--- What to do ---
Would you pull out every line of the material that contains the string "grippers"?

##### The records #####

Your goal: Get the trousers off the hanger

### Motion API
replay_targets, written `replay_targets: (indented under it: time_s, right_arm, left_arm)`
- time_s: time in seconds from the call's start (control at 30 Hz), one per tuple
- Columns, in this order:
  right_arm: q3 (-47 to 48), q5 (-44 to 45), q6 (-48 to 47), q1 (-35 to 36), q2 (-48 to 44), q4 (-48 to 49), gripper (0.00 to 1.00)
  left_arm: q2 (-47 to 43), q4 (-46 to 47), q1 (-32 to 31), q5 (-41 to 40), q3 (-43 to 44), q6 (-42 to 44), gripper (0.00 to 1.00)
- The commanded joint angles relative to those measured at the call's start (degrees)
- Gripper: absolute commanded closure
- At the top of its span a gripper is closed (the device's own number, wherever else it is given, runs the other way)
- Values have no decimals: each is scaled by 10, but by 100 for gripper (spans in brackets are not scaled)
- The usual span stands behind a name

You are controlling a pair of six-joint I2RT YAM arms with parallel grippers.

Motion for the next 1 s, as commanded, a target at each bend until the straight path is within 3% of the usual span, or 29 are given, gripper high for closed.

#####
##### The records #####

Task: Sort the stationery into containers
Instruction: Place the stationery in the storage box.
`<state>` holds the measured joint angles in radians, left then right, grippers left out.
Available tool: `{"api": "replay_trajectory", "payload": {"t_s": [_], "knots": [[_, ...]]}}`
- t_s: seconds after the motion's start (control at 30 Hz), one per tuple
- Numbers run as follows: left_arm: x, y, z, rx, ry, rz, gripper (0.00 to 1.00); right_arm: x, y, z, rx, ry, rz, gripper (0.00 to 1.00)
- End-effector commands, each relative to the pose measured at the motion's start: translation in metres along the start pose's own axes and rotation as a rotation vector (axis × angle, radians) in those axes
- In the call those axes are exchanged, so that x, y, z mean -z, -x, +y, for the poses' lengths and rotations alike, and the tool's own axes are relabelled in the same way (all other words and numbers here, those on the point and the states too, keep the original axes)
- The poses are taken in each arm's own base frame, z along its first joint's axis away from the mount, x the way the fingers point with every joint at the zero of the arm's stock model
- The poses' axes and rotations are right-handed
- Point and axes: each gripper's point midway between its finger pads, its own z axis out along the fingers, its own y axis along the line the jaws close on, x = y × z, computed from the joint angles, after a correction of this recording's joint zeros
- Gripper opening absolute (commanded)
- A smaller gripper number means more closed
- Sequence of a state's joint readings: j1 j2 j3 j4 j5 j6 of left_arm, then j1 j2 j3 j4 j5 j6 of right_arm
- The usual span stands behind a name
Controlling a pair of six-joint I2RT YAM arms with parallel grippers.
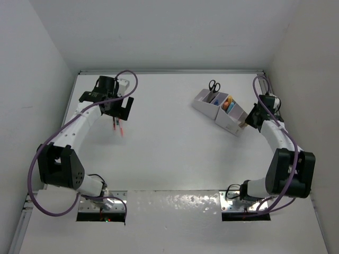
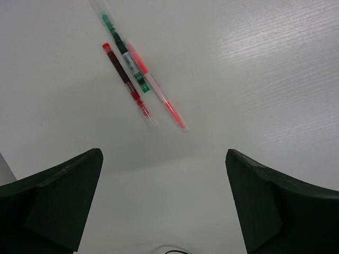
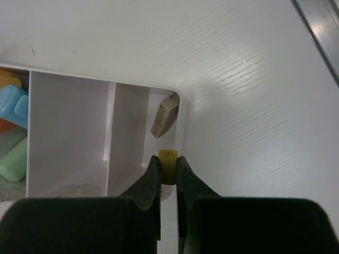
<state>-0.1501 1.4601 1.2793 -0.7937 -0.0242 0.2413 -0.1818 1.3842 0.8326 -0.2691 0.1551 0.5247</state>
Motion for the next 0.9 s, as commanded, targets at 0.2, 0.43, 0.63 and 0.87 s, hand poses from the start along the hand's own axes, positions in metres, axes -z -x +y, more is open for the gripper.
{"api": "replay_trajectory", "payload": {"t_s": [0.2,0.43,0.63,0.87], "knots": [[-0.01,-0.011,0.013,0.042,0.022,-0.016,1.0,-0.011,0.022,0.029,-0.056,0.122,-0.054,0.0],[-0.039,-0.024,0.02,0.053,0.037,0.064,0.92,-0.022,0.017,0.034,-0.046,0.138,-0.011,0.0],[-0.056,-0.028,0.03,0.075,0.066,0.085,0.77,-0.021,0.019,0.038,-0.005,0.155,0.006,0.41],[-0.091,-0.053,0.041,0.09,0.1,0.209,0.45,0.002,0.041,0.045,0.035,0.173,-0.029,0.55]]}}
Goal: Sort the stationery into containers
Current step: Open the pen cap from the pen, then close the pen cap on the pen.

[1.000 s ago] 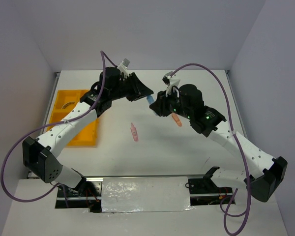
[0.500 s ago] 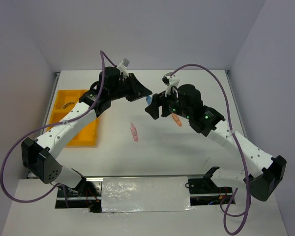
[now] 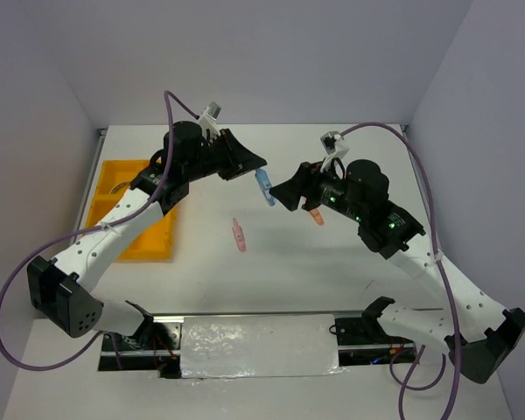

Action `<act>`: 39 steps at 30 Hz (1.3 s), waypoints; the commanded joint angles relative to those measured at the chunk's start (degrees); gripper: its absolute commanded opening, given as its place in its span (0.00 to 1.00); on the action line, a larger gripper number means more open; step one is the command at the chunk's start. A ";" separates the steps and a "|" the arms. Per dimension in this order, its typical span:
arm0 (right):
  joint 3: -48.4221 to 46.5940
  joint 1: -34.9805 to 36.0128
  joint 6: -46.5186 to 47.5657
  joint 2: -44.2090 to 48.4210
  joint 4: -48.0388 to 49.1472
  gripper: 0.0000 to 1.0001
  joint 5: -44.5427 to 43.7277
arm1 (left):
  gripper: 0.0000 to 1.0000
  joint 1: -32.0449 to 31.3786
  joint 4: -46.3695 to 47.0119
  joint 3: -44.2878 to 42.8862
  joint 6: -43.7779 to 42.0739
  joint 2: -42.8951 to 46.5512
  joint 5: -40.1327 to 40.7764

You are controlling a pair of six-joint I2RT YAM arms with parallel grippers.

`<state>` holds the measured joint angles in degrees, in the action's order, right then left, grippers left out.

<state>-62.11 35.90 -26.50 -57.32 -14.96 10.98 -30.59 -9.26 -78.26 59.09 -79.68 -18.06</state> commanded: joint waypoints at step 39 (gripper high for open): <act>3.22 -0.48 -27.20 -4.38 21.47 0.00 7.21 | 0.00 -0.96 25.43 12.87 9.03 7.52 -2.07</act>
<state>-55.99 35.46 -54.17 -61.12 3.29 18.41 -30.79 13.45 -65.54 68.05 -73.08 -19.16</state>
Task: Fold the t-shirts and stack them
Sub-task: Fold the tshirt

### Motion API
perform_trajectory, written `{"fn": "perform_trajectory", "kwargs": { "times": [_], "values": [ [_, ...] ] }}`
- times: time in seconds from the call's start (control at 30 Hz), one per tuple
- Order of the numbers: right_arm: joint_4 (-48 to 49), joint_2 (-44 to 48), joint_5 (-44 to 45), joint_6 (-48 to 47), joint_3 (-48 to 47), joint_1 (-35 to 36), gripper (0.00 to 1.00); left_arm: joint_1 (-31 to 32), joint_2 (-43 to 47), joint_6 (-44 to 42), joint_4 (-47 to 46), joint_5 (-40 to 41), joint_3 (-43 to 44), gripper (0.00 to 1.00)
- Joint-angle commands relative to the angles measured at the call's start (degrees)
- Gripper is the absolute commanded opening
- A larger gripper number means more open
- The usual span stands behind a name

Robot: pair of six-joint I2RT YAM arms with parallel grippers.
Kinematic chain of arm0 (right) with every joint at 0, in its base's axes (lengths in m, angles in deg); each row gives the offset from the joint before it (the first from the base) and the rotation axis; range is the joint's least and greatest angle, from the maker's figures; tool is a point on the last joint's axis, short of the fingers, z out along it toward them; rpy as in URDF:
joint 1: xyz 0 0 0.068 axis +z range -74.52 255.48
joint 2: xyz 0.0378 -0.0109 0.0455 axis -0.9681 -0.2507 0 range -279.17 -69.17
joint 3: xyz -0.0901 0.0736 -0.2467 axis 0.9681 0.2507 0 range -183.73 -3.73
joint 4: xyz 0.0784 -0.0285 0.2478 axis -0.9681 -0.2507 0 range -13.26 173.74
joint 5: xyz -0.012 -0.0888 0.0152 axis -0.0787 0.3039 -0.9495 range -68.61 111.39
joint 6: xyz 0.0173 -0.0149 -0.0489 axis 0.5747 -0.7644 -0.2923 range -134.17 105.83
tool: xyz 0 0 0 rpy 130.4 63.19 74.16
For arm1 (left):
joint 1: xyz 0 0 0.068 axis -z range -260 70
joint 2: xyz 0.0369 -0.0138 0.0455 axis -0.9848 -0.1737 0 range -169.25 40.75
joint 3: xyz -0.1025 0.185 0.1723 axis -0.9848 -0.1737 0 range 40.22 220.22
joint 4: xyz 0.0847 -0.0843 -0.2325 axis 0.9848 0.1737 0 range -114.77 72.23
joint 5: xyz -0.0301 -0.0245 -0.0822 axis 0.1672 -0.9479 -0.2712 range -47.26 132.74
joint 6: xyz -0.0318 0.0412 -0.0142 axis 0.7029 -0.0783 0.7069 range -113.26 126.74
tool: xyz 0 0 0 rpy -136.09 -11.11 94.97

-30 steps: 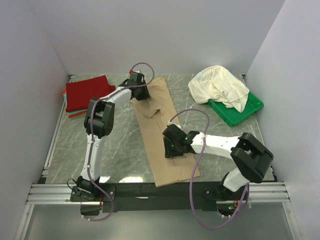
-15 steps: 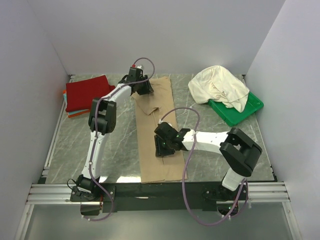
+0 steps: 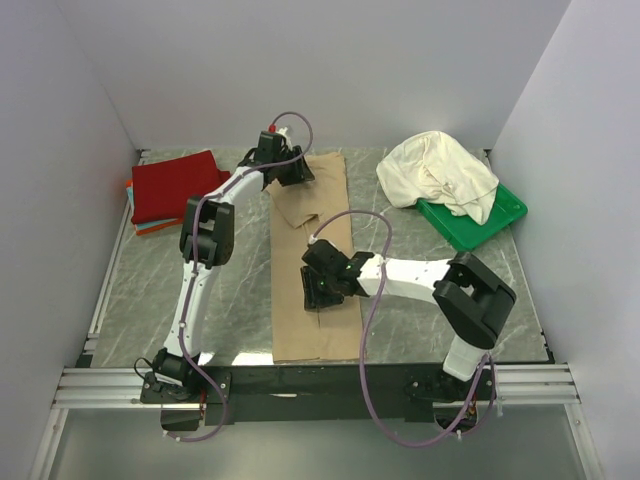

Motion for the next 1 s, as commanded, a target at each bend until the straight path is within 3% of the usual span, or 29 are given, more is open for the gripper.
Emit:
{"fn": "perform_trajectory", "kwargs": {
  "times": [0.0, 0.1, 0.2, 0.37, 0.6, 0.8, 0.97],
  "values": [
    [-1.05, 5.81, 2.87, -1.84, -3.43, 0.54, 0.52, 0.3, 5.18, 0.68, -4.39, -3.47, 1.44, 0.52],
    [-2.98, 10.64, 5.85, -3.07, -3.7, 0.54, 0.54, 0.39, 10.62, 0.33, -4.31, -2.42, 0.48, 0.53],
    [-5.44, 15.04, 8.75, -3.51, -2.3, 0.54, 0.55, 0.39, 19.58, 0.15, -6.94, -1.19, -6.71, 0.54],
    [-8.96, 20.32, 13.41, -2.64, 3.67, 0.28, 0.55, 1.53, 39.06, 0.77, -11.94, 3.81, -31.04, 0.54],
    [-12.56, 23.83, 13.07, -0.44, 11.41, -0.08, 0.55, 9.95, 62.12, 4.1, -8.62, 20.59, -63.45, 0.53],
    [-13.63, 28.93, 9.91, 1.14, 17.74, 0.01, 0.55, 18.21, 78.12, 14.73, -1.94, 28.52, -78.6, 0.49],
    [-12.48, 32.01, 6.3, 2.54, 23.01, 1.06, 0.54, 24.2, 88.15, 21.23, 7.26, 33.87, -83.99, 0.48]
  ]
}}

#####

--- Written response ---
You are controlling a pair of six-joint I2RT YAM arms with parallel grippers.
`<state>` holds the measured joint angles in radians, left then right, grippers left out.
Controlling a pair of six-joint I2RT YAM arms with parallel grippers.
You are controlling a pair of six-joint I2RT YAM arms with parallel grippers.
`<state>` holds the measured joint angles in degrees, in the action's order, right then left, grippers left out.
Robot: pair of six-joint I2RT YAM arms with parallel grippers.

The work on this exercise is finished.